Sample response file: [`result.txt`](https://drive.google.com/file/d/1GW2D8pm5witYMQdKQrPvp_OW5PM0TxNj/view?usp=drive_link)

## Receiving a response in MP3 format

**Request:**

```bash Request example theme={null}
curl -X POST "http://localhost:8000" -H "Authorization: Bearer <API KEY>" -H "Content-Type: application/json" -H "Accept: audio/mpeg" -d '{
  "text": "I would love to have a conversation with you.",
  "speaker": "joy",
  "modelId": "mist"
}' -o result.mp3
```

**Response:**

Sample response file: [`result.mp3`](https://drive.google.com/file/d/1iwmWB1byBXknmNvNmvB_SgBpvnU4bChJ/view?usp=sharing)

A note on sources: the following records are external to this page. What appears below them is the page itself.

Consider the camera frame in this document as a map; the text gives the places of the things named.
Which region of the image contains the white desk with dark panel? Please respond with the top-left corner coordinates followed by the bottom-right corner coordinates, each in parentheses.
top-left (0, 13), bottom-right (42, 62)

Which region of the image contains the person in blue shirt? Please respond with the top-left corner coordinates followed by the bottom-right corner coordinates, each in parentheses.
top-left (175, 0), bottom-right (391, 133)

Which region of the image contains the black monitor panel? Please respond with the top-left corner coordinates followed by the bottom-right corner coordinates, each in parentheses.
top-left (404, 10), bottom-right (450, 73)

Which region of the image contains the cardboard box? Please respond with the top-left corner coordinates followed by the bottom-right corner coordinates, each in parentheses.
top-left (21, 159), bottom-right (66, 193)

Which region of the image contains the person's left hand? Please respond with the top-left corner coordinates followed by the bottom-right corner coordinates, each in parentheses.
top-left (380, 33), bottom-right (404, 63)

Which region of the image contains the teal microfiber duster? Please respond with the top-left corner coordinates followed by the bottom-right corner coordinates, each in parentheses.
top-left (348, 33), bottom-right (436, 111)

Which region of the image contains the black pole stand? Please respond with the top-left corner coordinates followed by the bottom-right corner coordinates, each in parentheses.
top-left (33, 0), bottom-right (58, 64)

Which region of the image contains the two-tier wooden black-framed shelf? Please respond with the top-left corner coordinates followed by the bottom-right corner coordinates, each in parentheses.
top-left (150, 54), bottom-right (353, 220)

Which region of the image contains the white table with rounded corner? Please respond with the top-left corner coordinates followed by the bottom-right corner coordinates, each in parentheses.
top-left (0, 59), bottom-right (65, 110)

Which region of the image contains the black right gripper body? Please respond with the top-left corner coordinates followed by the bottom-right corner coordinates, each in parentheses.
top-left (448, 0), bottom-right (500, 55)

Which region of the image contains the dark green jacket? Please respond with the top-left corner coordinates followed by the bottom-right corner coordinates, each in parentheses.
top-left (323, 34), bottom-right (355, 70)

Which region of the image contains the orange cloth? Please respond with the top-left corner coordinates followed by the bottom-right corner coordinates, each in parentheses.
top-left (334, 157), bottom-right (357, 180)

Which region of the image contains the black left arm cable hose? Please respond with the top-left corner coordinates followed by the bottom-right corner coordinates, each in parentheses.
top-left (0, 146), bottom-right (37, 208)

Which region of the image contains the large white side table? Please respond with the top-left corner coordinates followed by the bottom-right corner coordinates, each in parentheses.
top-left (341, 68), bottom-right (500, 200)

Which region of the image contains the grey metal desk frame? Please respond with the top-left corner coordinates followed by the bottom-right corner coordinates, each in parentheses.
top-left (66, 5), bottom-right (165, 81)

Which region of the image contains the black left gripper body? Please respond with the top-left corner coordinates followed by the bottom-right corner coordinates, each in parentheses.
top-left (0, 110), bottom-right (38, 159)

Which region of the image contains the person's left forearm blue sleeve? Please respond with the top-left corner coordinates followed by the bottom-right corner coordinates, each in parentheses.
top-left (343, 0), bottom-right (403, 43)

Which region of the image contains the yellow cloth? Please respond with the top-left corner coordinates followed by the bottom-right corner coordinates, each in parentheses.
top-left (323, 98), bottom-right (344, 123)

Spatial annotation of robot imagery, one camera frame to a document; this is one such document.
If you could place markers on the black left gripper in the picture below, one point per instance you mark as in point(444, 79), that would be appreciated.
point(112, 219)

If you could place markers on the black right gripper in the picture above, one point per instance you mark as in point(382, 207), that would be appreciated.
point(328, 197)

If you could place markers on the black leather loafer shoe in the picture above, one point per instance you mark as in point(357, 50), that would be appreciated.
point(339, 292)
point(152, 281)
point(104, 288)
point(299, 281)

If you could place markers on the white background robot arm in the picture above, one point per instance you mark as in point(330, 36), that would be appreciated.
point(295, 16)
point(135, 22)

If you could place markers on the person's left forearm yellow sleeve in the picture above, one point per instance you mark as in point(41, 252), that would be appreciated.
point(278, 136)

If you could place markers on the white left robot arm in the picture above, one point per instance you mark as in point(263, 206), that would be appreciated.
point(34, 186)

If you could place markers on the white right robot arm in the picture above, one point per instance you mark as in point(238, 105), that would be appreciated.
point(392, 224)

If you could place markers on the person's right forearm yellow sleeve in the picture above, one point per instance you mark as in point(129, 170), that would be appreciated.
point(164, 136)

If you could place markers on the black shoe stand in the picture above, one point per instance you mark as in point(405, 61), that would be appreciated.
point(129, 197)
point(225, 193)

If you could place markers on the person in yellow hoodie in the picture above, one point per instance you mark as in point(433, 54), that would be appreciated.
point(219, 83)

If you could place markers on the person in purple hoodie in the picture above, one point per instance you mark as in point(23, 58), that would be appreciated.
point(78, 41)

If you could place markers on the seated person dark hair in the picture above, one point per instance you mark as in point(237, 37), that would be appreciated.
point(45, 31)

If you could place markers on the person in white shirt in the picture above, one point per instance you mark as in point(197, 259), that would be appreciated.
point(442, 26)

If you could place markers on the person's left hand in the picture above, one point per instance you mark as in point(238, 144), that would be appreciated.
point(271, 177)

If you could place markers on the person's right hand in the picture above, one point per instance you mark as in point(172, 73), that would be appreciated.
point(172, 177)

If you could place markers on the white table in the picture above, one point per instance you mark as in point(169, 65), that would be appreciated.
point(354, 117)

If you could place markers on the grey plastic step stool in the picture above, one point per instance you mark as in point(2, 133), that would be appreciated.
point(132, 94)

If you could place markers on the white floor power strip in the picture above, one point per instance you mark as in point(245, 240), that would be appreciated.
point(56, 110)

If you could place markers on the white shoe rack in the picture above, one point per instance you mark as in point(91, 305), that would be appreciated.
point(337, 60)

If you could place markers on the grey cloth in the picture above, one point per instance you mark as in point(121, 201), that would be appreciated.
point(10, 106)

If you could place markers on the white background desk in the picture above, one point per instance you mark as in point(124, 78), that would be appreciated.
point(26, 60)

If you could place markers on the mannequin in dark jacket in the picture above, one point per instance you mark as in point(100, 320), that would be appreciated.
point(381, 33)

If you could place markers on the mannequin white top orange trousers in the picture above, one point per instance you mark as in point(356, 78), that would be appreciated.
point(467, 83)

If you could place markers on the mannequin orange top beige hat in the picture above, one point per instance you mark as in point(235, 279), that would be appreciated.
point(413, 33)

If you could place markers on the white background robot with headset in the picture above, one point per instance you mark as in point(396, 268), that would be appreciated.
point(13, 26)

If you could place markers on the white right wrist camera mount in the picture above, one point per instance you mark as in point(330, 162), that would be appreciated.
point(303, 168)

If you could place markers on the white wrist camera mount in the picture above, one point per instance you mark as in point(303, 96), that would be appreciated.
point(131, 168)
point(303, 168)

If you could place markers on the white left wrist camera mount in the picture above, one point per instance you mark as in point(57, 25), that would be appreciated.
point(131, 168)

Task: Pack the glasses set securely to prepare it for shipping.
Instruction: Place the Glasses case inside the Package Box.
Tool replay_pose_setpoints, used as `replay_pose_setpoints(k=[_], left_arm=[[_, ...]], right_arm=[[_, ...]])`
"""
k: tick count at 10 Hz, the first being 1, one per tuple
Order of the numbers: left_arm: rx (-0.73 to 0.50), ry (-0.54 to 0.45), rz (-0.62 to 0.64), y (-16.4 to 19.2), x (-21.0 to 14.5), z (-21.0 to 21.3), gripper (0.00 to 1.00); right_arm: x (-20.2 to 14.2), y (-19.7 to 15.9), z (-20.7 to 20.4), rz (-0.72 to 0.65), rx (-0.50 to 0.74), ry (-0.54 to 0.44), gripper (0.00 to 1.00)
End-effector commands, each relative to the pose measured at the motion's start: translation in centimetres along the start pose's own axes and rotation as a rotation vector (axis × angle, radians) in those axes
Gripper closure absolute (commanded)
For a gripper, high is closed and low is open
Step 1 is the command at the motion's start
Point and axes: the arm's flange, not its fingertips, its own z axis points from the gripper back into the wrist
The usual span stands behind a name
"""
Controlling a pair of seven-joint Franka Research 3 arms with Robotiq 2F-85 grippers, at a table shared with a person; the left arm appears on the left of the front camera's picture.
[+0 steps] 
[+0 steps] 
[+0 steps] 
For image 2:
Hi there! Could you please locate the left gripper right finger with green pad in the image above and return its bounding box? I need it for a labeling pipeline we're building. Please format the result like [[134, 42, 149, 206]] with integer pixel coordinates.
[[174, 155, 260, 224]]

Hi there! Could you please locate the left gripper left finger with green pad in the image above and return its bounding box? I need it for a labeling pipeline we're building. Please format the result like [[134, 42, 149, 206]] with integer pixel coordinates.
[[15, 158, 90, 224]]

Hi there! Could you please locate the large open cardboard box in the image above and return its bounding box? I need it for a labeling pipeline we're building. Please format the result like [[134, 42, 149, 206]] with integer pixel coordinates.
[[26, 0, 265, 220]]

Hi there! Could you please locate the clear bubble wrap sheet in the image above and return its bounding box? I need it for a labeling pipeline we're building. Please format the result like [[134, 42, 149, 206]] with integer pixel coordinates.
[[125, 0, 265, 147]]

### Receiving a response in PCM (raw) format

**Request:**

```bash Request example theme={null}
curl -X POST "http://localhost:8000" -H "Authorization: Bearer <API KEY>" -H "Content-Type: application/json" -H "Accept: audio/L16" -d '{
  "text": "I would love to have a conversation with you.",
  "speaker": "joy",
  "modelId": "mist"
}' -o result.pcm
```

**Response:**

Sample response file: [`result.pcm`](https://drive.google.com/file/d/1pwkGW9jCe1TN9GF5yQa6j619vc8WfjGu/view?usp=drive_link)

### WebSocket endpoints

#### JSON websockets

The JSON WebSocket endpoint compatible with both `arcana` models as well as `mist` will be served at port `8003`.  For example, `ws://localhost:8003`, which will be equivalent to our \[cloud websockets-json API.
See the [arcana json websockets docs](/api-reference/arcana/websockets-json) and the [mist json websockets docs](/api-reference/endpoint/websockets-json) depending
on which model backend you have configured.

#### Non-JSON websockets

The non-JSON WebSocket endpoint will be served at port `8002`.  For example, `ws://localhost:8002`, which will be equivalent to our [cloud websockets-json API](/api-reference/endpoint/websockets-json).
\`

#### Deprecated

A **deprecated** websockets endpoint will be served on port `8001` that is **only** compatible with the mist model lines, and is equivalent to our [cloud websockets-json API](/api-reference/endpoint/websockets-json).